## Your objective
Scan the entries line by line and return those with "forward".
(Data records)
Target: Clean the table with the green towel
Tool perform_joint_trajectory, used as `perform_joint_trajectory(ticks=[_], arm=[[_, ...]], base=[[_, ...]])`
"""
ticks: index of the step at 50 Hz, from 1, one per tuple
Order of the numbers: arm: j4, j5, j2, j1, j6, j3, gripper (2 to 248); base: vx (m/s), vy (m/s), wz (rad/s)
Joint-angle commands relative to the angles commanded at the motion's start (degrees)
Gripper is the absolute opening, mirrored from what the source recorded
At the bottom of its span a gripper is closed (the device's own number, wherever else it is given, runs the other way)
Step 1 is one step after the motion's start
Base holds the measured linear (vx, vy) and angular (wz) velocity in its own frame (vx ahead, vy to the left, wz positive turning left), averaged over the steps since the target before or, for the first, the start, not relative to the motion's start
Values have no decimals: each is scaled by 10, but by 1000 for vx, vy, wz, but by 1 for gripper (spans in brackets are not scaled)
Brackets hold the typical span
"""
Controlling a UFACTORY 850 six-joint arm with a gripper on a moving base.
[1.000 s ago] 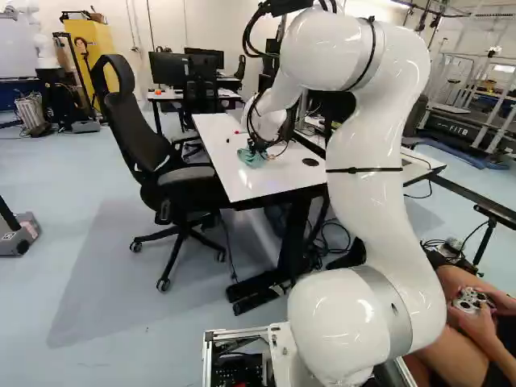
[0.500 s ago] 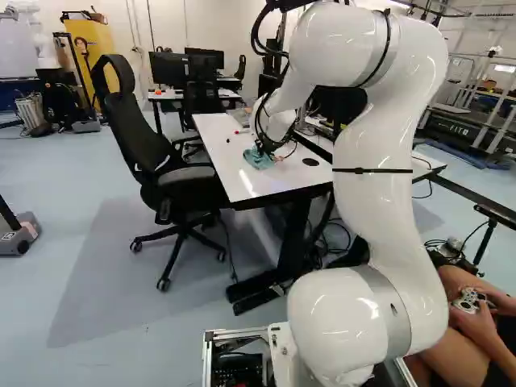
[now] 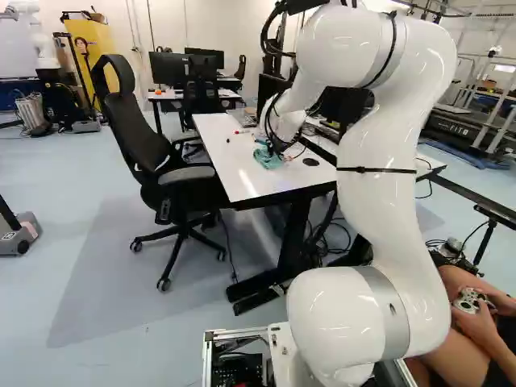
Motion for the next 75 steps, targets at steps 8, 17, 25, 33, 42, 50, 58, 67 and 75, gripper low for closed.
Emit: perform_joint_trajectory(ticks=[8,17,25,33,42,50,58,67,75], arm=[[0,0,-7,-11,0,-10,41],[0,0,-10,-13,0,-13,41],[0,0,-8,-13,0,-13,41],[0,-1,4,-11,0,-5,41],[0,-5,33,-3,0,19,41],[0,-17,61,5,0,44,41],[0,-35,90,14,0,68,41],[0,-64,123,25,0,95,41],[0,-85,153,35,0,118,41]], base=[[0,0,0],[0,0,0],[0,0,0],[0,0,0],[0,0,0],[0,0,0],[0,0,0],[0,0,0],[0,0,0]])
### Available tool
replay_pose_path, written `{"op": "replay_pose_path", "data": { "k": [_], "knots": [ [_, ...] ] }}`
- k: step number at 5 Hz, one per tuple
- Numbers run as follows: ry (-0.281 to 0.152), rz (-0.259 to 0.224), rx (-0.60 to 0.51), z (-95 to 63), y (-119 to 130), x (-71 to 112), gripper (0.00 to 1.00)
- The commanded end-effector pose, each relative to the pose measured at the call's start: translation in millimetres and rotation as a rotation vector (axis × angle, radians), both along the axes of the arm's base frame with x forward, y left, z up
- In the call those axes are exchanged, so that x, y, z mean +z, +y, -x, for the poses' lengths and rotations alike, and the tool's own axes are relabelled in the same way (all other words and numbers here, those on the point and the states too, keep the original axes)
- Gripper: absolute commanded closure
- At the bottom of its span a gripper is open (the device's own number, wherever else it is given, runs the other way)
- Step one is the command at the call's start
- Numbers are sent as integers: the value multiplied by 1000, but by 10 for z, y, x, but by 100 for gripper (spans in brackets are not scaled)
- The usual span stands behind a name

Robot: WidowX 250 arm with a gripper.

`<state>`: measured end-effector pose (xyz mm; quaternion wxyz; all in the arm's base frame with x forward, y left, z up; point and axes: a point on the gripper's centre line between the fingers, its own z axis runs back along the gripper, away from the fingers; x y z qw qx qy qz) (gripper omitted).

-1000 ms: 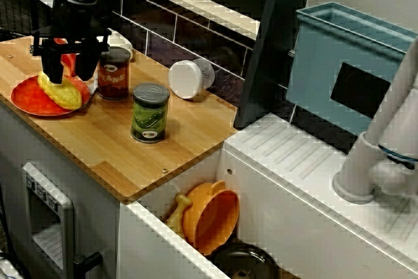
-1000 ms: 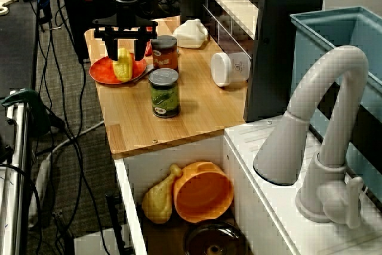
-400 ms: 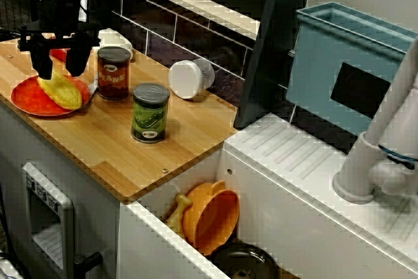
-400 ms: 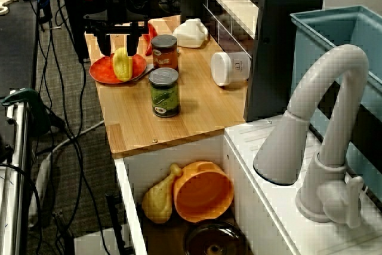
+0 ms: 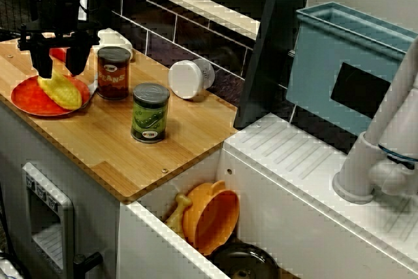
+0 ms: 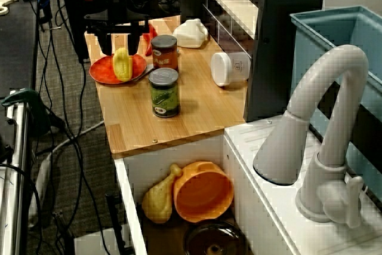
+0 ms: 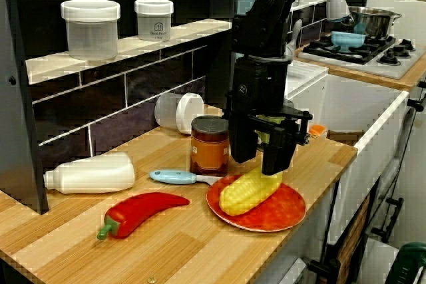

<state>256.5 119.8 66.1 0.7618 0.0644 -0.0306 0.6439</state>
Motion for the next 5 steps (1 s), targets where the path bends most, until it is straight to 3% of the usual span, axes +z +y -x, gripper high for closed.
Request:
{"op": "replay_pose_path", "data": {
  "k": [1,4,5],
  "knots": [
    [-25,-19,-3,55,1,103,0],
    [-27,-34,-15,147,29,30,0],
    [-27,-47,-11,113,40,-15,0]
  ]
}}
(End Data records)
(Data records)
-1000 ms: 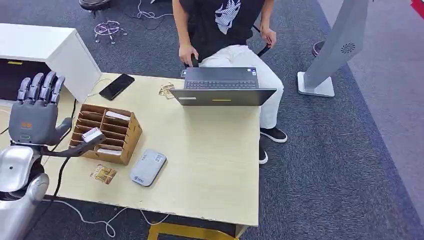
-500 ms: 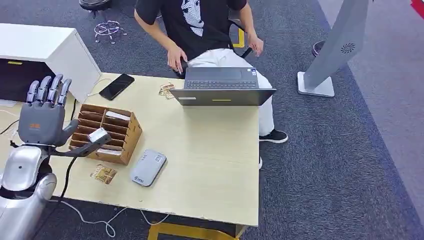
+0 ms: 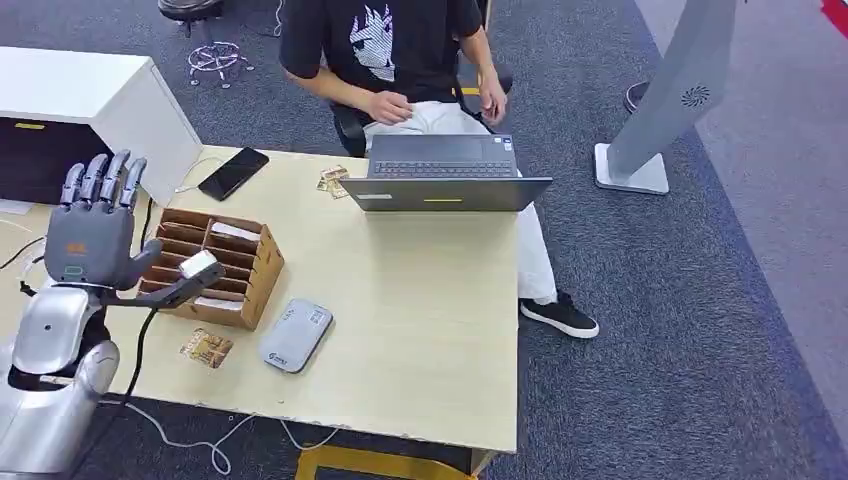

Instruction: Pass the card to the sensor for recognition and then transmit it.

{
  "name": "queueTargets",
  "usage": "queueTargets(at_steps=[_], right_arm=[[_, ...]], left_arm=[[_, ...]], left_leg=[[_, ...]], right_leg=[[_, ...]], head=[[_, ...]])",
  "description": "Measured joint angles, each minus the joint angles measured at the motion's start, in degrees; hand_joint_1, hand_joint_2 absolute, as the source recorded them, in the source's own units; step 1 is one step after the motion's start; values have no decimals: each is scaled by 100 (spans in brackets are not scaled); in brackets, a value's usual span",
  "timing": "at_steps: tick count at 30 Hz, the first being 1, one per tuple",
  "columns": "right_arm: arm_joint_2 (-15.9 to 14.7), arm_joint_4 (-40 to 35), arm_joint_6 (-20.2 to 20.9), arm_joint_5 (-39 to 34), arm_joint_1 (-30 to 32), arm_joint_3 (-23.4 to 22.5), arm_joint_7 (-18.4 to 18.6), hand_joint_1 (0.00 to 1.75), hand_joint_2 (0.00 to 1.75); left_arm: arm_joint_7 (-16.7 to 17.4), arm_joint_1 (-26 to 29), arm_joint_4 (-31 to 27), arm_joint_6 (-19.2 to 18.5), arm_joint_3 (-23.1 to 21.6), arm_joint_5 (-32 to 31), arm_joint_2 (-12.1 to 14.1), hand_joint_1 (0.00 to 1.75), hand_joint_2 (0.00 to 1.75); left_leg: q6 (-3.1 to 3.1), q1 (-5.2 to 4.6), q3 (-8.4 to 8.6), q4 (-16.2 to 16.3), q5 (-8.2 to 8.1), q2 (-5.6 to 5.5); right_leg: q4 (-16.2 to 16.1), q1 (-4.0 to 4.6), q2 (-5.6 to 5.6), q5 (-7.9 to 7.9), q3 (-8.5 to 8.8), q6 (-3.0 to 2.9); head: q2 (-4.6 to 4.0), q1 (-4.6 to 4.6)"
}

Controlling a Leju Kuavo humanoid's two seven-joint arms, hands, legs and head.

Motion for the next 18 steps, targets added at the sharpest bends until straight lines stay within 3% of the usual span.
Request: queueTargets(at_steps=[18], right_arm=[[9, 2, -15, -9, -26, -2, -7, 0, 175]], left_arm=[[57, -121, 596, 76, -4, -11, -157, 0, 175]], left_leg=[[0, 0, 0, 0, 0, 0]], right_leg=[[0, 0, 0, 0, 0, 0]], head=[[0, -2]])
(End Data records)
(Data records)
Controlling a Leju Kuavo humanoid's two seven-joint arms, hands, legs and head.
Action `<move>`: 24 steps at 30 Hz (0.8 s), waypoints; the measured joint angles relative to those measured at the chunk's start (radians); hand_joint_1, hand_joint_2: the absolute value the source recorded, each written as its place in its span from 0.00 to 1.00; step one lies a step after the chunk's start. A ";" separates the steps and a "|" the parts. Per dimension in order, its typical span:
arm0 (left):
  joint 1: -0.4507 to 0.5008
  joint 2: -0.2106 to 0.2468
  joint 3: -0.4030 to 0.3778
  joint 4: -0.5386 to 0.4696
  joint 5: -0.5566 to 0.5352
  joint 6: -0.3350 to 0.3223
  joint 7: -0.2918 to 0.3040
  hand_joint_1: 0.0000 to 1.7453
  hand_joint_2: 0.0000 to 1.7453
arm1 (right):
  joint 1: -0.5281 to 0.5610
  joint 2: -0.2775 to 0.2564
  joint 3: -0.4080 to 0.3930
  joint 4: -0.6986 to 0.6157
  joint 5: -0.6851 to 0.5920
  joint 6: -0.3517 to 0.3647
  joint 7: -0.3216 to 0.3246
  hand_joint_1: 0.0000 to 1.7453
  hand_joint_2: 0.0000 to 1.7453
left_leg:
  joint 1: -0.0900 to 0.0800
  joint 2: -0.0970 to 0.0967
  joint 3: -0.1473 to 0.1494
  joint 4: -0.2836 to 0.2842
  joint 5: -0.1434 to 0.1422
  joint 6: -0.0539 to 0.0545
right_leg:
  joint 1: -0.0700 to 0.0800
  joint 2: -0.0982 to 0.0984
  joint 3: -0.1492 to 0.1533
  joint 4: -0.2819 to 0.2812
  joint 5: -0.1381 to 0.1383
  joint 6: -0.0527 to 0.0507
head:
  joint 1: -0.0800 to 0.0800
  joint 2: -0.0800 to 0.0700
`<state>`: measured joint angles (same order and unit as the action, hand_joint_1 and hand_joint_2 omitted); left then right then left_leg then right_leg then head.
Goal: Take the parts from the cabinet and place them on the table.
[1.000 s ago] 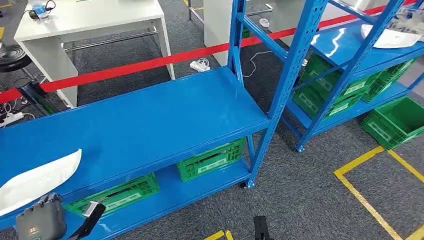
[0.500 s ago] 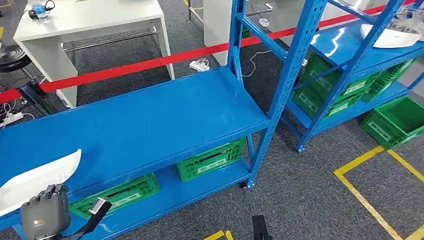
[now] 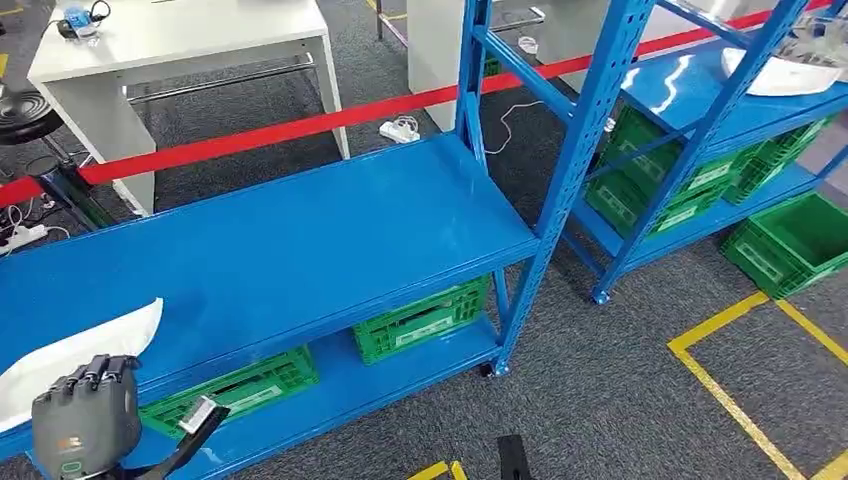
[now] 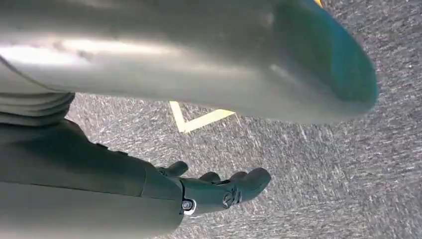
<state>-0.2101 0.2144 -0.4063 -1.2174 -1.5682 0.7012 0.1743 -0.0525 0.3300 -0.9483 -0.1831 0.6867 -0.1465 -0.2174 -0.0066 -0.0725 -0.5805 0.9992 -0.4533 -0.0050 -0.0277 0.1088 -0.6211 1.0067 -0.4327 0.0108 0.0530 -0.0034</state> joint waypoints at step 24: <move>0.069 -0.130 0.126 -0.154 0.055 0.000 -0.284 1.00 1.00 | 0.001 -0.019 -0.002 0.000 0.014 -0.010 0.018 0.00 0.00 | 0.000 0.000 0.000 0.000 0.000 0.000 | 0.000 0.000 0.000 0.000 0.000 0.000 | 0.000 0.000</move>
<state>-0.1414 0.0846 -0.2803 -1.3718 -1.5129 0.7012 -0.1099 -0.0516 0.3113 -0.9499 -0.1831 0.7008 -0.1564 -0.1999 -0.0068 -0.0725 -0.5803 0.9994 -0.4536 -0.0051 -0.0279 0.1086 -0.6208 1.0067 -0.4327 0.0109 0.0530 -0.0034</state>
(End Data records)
## Written response
- The commanded end-effector pose, each relative to the pose measured at the call's start: translation in millimetres and rotation as a rotation vector (axis × angle, radians), both along the axes of the arm's base frame with x forward, y left, z up
`<state>`: measured end-effector pose (xyz mm; quaternion wxyz; all in the arm's base frame with x forward, y left, z up; point and axes: a point on the gripper's centre line between the fingers, its own z axis runs back along the gripper, away from the fingers; x y z qw qx qy qz) (gripper omitted).

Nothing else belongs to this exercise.